All of lore.kernel.org
 help / color / mirror / Atom feed
From: will.deacon@arm.com (Will Deacon)
To: linux-arm-kernel@lists.infradead.org
Subject: Perf Event support for ARMv7 (was: Re: [PATCH 5/5] arm/perfevents: implement perf event support for ARMv6)
Date: Wed, 20 Jan 2010 13:40:08 -0000	[thread overview]
Message-ID: <000d01ca99d6$14edcba0$3ec962e0$@deacon@arm.com> (raw)
In-Reply-To: <201001151630.07874.jpihet@mvista.com>

Hi Jean,

Sorry for the delay in getting back to you, I've had a few technical
problems with my machine. Anyway, here we go:

* Jean Pihet wrote:
<snip>
> > 0x0c is HW_BRANCH_INSTRUCTIONS and 0x10 is HW_BRANCH_MISSES.
> > 0x12 is the number of predictable branch instructions executed, so the
> > mispredict rate is 0x10/0x12. These events are defined for v7, so A8 should
> > take these definitions too.
> From the spec I read 0x0c is 'SW write of the PC', is that equivalent to
> HW_BRANCH_INSTRUCTIONS?

This event counts:
	- All branch instructions
	- Instructions that explicitly write the PC
	- Exception generating instructions

I think this is suitable for HW_BRANCH_INSTRUCTIONS, but if anybody feels
differently then maybe we should reconsider.

> For A8 I am using:
> - ARMV7_PERFCTR_PC_BRANCH_TAKEN (0x53),
> - ARMV7_PERFCTR_PC_BRANCH_FAILED (0x52)
> 
> For A9 it is unsupported for now.
> 
> Do you think I should use 0x0c and 0x10 for both A8 and A9? How to get the
> accesses and misses count directly?

I think we should define the `standard' set (i.e. those that perf supports by
name) using the v7 events, so in this case then use 0x0c and 0x10 for both A8
and A9. The core-specific definitions can then always be accessed as raw events.
As I mentioned, I think this is important if people decide to compare the counts
between two cores.

> > We could use 0x01 for icache miss, 0x03 for dcache miss and 0x04 for dcache
> > access.
> Ok changed to the following. Is that correct?
> Note that A8 uses specific events for I cache in order to make them comparable
> to each other.

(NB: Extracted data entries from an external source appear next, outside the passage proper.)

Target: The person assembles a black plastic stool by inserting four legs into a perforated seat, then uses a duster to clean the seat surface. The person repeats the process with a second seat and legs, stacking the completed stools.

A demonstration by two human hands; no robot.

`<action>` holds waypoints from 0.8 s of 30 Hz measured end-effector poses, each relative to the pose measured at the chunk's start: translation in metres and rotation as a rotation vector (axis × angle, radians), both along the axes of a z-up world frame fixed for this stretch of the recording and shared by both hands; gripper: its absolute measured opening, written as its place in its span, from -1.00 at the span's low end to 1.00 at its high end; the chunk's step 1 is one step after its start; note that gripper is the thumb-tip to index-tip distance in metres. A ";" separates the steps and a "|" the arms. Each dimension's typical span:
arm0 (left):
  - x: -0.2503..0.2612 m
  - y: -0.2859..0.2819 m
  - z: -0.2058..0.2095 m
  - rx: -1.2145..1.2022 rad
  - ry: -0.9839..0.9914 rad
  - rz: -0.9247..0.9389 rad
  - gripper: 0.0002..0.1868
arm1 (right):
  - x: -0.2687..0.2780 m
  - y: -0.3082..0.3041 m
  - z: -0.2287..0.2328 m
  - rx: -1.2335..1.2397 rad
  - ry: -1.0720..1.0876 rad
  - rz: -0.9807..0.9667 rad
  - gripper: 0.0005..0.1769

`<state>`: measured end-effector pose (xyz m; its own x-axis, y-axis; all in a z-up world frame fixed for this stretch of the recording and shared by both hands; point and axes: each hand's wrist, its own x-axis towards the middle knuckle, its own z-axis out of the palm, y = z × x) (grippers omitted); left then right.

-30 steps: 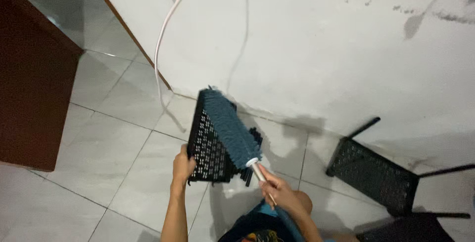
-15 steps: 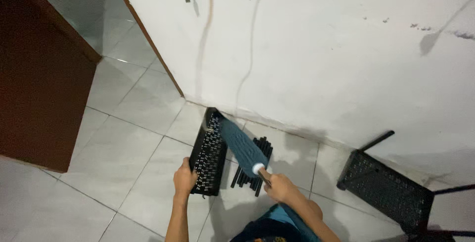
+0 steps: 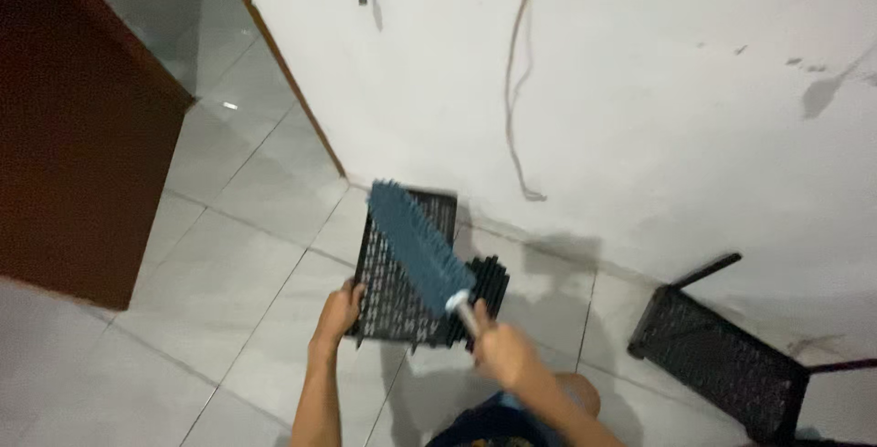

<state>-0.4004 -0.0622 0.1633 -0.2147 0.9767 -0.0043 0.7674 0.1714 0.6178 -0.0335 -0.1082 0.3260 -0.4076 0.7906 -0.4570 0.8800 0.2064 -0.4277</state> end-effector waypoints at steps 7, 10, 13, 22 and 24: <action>0.005 0.033 0.023 0.133 0.023 0.052 -0.54 | -0.001 0.015 0.015 0.238 -0.008 0.140 -0.11; -0.003 0.048 0.022 0.182 -0.023 0.119 -0.56 | 0.018 -0.003 0.027 0.224 0.093 0.269 -0.14; -0.012 0.056 0.028 0.361 -0.085 0.240 -0.58 | 0.028 -0.022 0.054 0.146 0.193 0.407 -0.17; -0.016 0.043 0.079 0.567 -0.083 0.320 -0.58 | 0.035 -0.019 0.128 -0.306 0.105 0.303 -0.31; -0.014 0.042 0.077 0.594 -0.016 0.343 -0.62 | 0.043 -0.016 0.115 -0.316 0.022 0.255 -0.39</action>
<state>-0.4147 -0.0198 0.2405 -0.5166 0.6913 0.5052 0.7204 0.0320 0.6928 0.0093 -0.1244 0.4408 -0.5851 0.4843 -0.6505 0.8074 0.2723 -0.5234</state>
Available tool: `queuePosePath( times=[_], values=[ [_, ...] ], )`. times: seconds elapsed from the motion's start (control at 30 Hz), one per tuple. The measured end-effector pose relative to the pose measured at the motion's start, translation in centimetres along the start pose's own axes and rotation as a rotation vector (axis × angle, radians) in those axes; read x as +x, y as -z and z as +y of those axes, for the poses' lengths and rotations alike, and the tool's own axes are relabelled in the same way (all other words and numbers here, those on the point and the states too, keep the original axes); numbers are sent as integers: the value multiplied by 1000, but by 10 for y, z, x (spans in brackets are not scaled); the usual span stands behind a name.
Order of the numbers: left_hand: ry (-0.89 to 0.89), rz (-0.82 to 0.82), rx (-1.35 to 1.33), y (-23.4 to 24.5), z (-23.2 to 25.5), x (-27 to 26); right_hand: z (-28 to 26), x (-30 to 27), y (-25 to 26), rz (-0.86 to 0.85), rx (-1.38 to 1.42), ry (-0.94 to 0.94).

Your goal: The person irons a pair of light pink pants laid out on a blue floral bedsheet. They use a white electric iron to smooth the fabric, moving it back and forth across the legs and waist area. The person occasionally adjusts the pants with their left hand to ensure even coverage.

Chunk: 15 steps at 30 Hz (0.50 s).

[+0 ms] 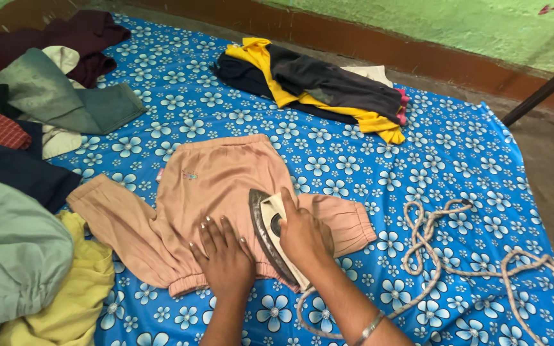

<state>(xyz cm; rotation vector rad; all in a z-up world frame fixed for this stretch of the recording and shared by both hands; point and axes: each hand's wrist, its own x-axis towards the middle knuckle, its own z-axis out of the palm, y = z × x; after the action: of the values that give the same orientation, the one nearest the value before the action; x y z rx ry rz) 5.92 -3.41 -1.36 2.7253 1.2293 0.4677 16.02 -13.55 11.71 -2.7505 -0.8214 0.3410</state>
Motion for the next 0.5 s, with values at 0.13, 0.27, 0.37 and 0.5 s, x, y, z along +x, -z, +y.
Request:
queuePosePath(
  times=[0.13, 0.27, 0.37, 0.5],
  values=[
    [8, -27, 14, -3, 1, -1, -6, 20, -6, 62, -20, 48],
    [-1, -12, 36, -8, -2, -6, -19, 39, -9, 53, -44, 62],
    [-3, -16, 21, -9, -4, -7, -24, 39, -5, -13, -23, 47],
    [0, -31, 12, -3, -3, -5, -19, 23, 4, -103, -46, 33]
  ],
)
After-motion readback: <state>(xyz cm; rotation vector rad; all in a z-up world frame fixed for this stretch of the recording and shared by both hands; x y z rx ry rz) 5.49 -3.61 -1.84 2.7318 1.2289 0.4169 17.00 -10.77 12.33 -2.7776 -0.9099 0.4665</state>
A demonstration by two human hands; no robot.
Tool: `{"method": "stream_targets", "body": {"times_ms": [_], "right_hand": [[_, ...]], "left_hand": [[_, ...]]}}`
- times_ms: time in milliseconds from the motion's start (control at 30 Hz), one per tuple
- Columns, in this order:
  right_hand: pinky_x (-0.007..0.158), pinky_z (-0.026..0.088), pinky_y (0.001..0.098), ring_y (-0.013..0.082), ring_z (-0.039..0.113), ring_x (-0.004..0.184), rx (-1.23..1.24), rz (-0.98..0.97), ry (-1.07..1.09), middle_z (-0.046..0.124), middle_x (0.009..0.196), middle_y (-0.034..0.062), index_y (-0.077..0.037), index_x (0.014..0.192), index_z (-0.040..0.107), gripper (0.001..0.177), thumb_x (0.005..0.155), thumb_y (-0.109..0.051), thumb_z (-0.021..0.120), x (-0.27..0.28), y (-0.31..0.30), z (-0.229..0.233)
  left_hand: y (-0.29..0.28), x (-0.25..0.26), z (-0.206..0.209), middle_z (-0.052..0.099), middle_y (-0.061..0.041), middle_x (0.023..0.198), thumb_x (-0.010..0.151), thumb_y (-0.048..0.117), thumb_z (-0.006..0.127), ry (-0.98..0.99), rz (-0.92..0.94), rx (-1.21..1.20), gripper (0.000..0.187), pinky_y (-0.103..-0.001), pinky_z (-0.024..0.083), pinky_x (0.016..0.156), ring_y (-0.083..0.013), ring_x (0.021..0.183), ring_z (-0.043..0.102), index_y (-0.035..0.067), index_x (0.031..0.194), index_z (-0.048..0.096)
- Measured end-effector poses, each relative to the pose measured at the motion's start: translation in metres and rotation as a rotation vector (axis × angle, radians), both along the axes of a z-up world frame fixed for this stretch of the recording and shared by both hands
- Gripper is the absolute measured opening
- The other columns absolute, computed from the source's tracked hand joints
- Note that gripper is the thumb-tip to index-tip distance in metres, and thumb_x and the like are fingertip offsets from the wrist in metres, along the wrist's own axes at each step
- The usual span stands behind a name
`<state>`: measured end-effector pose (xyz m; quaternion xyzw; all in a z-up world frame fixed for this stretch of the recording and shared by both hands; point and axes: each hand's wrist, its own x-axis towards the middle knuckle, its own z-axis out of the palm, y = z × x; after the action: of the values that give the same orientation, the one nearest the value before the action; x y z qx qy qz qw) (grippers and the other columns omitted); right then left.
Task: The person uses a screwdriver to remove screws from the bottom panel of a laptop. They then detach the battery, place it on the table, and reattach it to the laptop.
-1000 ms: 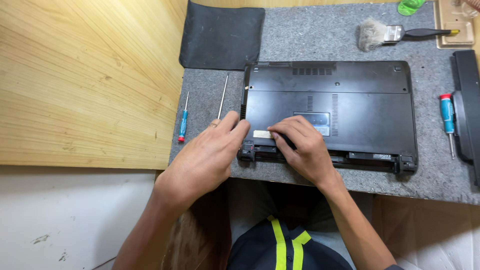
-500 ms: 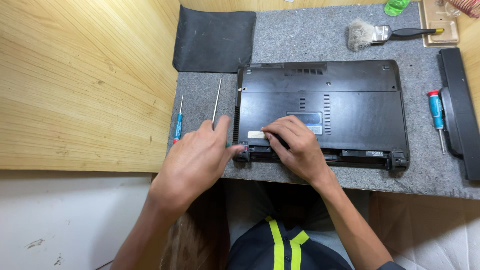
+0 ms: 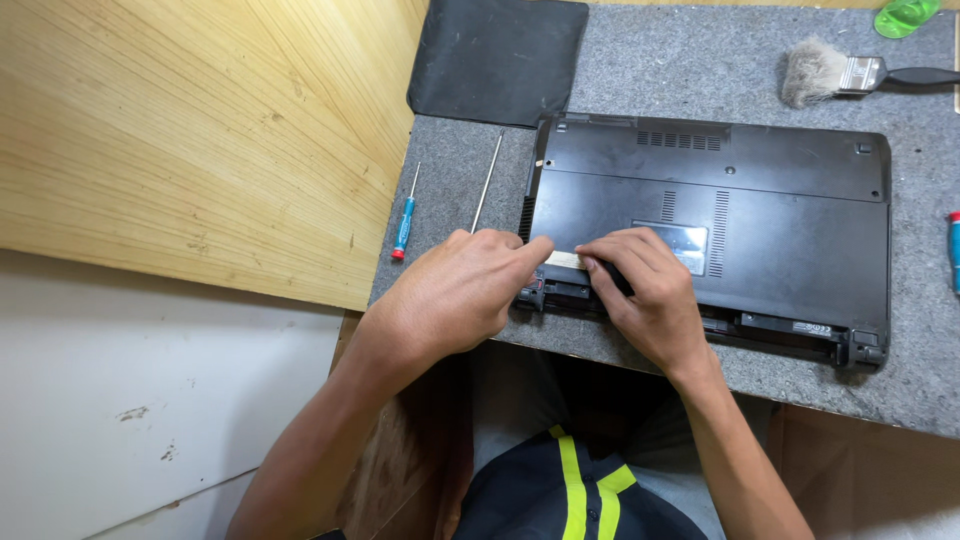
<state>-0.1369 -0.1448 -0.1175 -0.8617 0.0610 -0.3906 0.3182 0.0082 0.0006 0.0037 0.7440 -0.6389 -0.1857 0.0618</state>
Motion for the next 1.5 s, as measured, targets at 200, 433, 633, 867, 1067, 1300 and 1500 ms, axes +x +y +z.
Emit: {"method": "stream_targets", "body": {"times_ms": [200, 433, 633, 867, 1067, 1300, 1500], "right_hand": [[0.078, 0.057, 0.0400, 0.0308, 0.069, 0.088, -0.006, 0.000, 0.005, 0.074, 0.094, 0.0074, -0.004, 0.100, 0.073, 0.011, 0.094, 0.004, 0.068, 0.000, 0.000, -0.001], [0.077, 0.057, 0.0387, 0.0293, 0.070, 0.086, 0.001, 0.000, -0.010, 0.074, 0.092, 0.0064, -0.006, 0.099, 0.073, 0.011, 0.094, 0.003, 0.068, -0.001, -0.001, -0.001], [0.076, 0.058, 0.0407, 0.0327, 0.070, 0.083, 0.012, -0.032, -0.051, 0.073, 0.087, 0.0085, -0.004, 0.095, 0.072, 0.009, 0.093, 0.003, 0.067, -0.001, 0.000, -0.001], [0.078, 0.058, 0.0381, 0.0292, 0.069, 0.086, 0.082, 0.018, -0.024, 0.072, 0.088, 0.0075, -0.005, 0.098, 0.071, 0.009, 0.094, 0.001, 0.066, -0.003, -0.003, -0.004], [0.079, 0.058, 0.0387, 0.0288, 0.069, 0.087, 0.076, 0.041, -0.016, 0.071, 0.088, 0.0074, -0.005, 0.098, 0.070, 0.008, 0.094, 0.000, 0.065, -0.003, -0.004, -0.003], [0.081, 0.058, 0.0371, 0.0270, 0.069, 0.089, 0.103, 0.060, -0.005, 0.070, 0.088, 0.0067, -0.006, 0.099, 0.070, 0.008, 0.095, -0.002, 0.064, -0.004, -0.004, -0.003], [0.081, 0.058, 0.0388, 0.0283, 0.068, 0.090, 0.084, 0.063, -0.003, 0.070, 0.090, 0.0068, -0.006, 0.101, 0.069, 0.008, 0.096, -0.002, 0.064, -0.005, -0.007, -0.007]], "left_hand": [[0.003, 0.006, 0.010, 0.071, -0.022, 0.086, 0.095, -0.001, 0.056, 0.047, -0.057, -0.033, 0.019, -0.057, 0.059, 0.069, -0.0455, 0.079, 0.073, 0.000, 0.113, 0.061], [0.003, -0.006, 0.007, 0.067, -0.019, 0.082, 0.098, 0.024, 0.061, -0.074, 0.253, 0.084, 0.023, -0.052, 0.061, 0.066, -0.0424, 0.080, 0.073, 0.005, 0.110, 0.055], [-0.008, -0.002, -0.010, 0.066, -0.019, 0.074, 0.098, 0.030, 0.058, -0.105, 0.375, 0.270, 0.029, -0.056, 0.059, 0.060, -0.0510, 0.076, 0.071, 0.002, 0.089, 0.060], [-0.008, 0.001, -0.002, 0.069, -0.018, 0.076, 0.097, 0.014, 0.054, -0.043, 0.150, 0.191, 0.017, -0.053, 0.061, 0.071, -0.0452, 0.078, 0.073, 0.003, 0.090, 0.066], [-0.002, 0.008, -0.007, 0.065, -0.015, 0.071, 0.095, 0.010, 0.054, -0.046, 0.065, 0.121, 0.014, -0.052, 0.060, 0.069, -0.0422, 0.074, 0.072, 0.008, 0.088, 0.066], [0.002, 0.016, -0.014, 0.056, -0.008, 0.067, 0.095, 0.015, 0.055, -0.098, -0.061, 0.091, 0.016, -0.044, 0.058, 0.064, -0.0373, 0.069, 0.068, 0.014, 0.081, 0.063], [0.004, 0.019, -0.011, 0.053, -0.012, 0.067, 0.095, 0.011, 0.053, -0.082, -0.131, 0.055, 0.016, -0.046, 0.055, 0.062, -0.0427, 0.068, 0.063, 0.011, 0.081, 0.060]]}}
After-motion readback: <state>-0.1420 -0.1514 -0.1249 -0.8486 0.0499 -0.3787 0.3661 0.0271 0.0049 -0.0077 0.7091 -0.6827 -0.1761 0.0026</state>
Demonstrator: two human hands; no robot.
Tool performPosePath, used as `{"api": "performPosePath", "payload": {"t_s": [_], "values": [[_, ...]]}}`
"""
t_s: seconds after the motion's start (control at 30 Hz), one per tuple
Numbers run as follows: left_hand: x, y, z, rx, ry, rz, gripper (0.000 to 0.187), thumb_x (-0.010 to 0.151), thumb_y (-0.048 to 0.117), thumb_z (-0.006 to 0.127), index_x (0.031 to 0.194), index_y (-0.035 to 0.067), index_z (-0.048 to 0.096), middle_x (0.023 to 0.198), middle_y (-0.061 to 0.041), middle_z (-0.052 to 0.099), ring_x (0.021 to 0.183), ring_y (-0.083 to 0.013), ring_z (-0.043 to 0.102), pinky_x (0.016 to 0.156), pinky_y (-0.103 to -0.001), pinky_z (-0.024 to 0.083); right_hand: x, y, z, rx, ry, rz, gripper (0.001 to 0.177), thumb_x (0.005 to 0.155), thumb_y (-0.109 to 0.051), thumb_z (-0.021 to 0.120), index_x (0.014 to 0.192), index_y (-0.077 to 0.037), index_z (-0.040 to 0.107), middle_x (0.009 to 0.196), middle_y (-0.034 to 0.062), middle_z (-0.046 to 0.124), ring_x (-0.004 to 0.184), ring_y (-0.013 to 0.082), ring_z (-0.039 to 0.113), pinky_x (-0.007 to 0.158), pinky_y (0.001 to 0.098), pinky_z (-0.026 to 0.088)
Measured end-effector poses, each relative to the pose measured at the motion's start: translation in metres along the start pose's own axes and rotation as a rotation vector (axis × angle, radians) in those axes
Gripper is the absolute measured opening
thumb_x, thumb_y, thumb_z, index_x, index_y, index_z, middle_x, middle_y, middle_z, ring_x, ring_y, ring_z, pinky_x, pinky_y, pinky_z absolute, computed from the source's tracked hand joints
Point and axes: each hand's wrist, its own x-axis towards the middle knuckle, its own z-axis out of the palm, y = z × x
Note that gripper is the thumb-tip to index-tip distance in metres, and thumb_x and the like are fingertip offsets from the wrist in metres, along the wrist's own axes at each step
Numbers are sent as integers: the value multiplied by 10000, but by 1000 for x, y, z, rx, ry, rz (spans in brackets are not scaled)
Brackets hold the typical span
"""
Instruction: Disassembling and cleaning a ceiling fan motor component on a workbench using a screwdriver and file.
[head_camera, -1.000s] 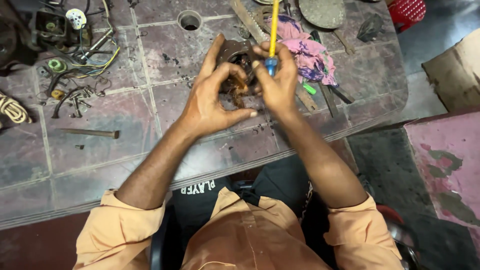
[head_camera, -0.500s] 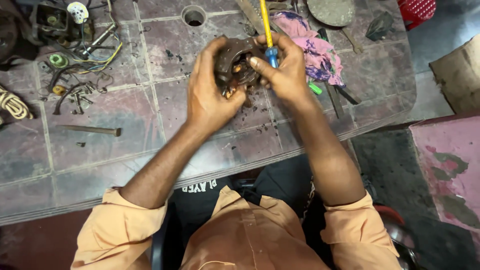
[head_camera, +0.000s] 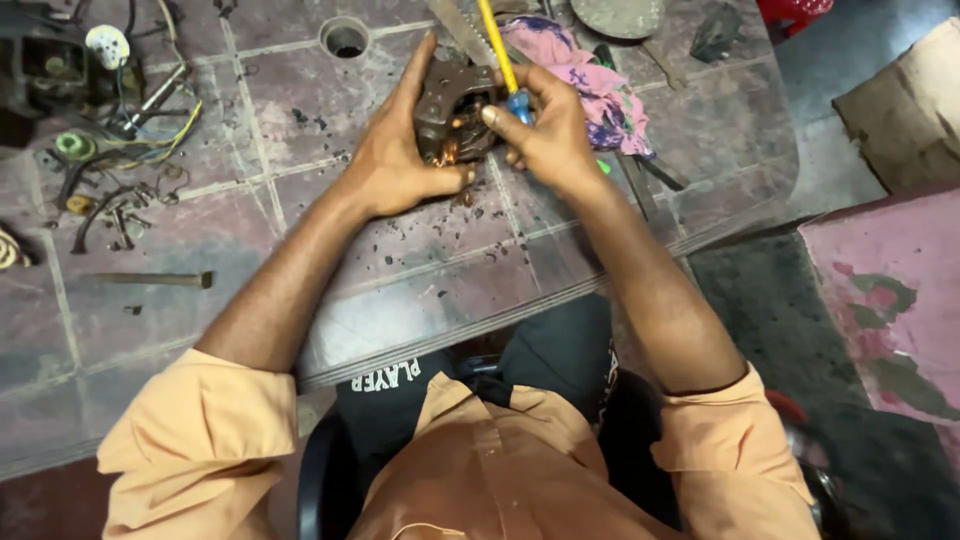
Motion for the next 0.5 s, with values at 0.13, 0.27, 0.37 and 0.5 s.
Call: {"api": "performPosePath", "payload": {"t_s": [0.13,0.27,0.37,0.5], "values": [[-9,9,16,64,130,21,1230,649,186,885,1660,131,186,1508,-259,560,1402,-407,569,1210,-467,443,-54,-14,-27,-350,6,-520,426,923,-5,758,1322,-6,607,1186,110,683,1103,217,673,979,351,551],[-16,13,21,118,229,21,1184,661,190,872,1641,124,210,1455,-222,603,1340,-385,622,1172,-468,499,-148,-41,-48,-615,19,-316,483,910,-19,713,1378,35,606,1082,192,620,982,281,610,860,391,486],[-15,11,27,174,276,48,1179,691,181,883,1652,124,203,1457,-222,601,1339,-394,625,1171,-478,496,-194,-32,-52,-637,42,-350,505,911,-24,695,1396,53,577,1120,192,672,926,272,635,818,372,503],[-20,14,27,141,283,34,1172,733,176,893,1666,122,186,1482,-223,592,1356,-387,629,1174,-459,517,-226,-22,-47,-570,105,-218,437,887,-15,674,1313,55,608,1074,184,721,795,260,675,728,339,529]]}}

I cache miss could use 0x01 also. Cf. remark below for more.
> 
> Cortex-A8:
> - D cache access: ARMV7_PERFCTR_DCACHE_ACCESS (0x04),
> - D cache miss: ARMV7_PERFCTR_DCACHE_REFILL (0x03) instead of
> ARMV7_PERFCTR_L1_DATA_MISS (0x49),
> - I cache access: ARMV7_PERFCTR_L1_DATA_MISS (0x50),
> - I cache miss: ARMV7_PERFCTR_L1_INST_MISS (0x4a).
> 
> Cortex-A9:
> - D cache access: ARMV7_PERFCTR_DCACHE_ACCESS (0x04),
> - D cache miss: ARMV7_PERFCTR_DCACHE_REFILL (0x03),
> - I cache access: Not supported,
> - I cache miss: ARMV7_PERFCTR_IFETCH_MISS (0x01).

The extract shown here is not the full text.